Information supplied START
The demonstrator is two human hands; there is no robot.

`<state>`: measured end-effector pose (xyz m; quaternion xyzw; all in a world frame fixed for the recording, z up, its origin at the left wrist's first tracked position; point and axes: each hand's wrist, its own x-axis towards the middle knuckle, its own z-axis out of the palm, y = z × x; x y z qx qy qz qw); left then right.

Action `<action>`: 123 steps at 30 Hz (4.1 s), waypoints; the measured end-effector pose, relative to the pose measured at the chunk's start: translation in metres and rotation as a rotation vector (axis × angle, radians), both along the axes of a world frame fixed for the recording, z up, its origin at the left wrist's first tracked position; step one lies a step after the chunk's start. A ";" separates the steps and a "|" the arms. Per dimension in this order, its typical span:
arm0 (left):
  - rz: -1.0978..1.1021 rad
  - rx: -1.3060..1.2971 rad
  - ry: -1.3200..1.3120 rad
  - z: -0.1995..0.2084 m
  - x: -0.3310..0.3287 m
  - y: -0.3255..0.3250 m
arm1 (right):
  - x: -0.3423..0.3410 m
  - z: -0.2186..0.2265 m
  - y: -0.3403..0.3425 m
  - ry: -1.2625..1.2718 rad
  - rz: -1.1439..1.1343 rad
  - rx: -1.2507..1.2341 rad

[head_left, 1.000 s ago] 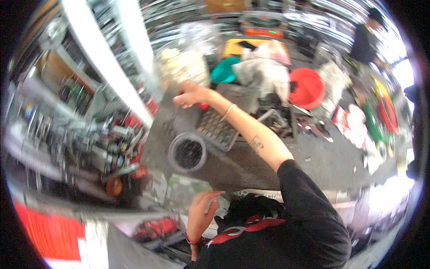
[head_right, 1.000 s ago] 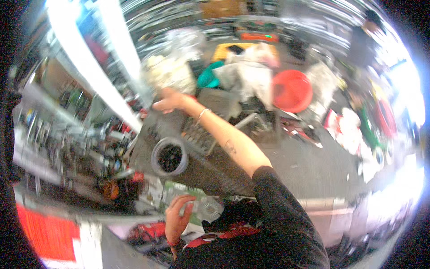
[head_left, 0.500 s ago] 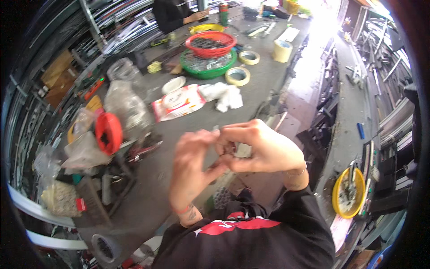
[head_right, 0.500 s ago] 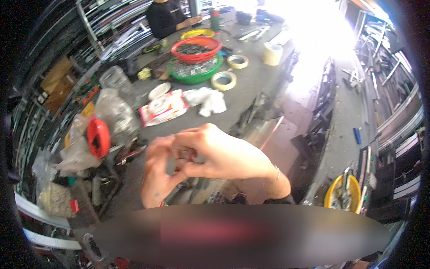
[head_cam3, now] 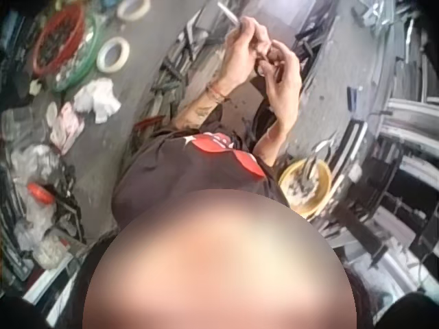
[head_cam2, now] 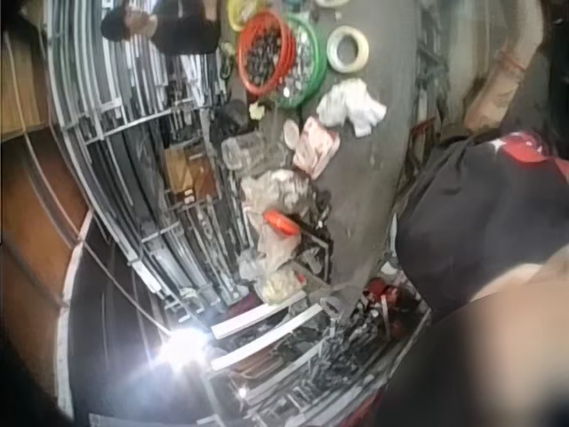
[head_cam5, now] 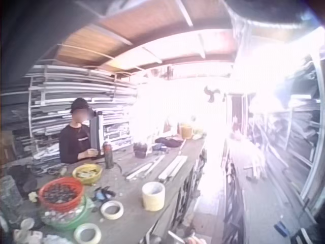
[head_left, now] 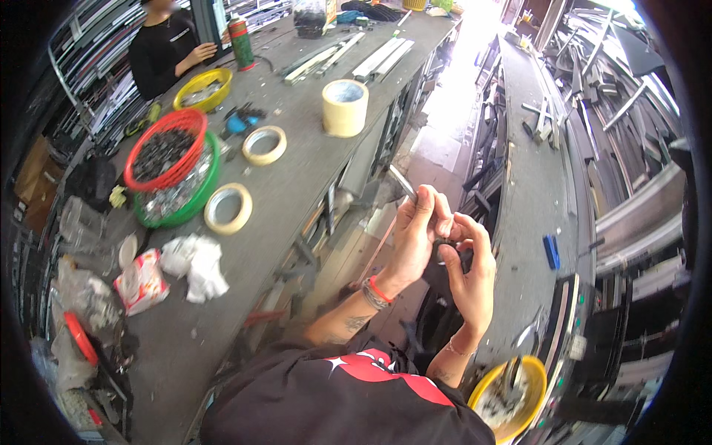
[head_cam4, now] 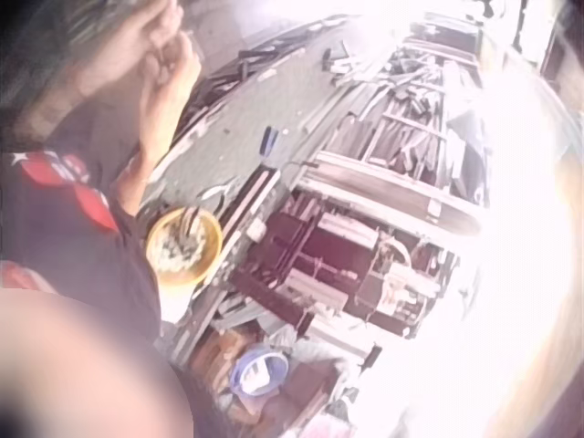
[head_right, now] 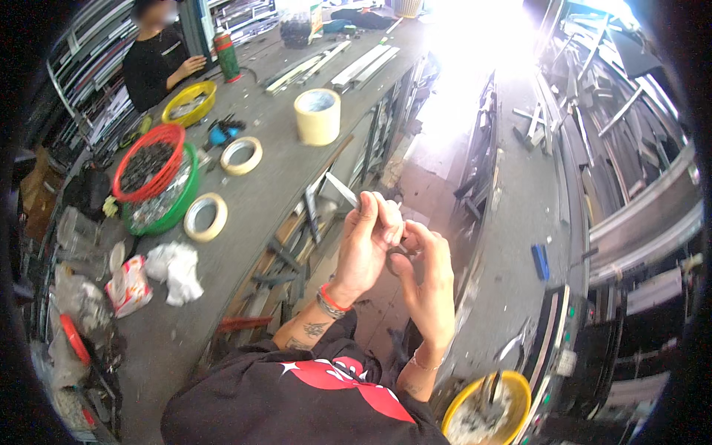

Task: The person assembles aluminum window frame profiles by inserting small plastic spacers into the ends of the profiles. They then use scissors to trim excess material from the profiles. The person works at a cluttered workbench in a workshop.

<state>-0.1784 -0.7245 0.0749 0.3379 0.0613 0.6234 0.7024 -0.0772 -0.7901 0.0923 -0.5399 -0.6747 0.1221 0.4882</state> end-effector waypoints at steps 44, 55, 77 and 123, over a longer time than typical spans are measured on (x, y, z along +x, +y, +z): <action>0.795 -0.368 2.065 -0.022 0.057 0.729 | 0.118 -0.076 0.949 0.230 1.150 -0.543; 1.287 -0.180 2.003 0.026 0.048 0.726 | 0.144 -0.046 0.954 0.150 1.261 -0.834; 1.354 0.047 2.577 0.004 0.077 0.704 | 0.119 -0.048 0.989 0.490 1.329 -0.740; 1.380 0.222 2.396 0.000 0.103 0.766 | 0.205 0.018 1.086 -0.771 1.441 -0.125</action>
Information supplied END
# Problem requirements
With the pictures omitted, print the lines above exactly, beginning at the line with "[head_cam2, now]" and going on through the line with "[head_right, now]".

# Exercise answer
[head_cam2, now] 
[head_cam5, now] 
[head_left, now] 
[head_cam4, now] 
[head_right, now] 

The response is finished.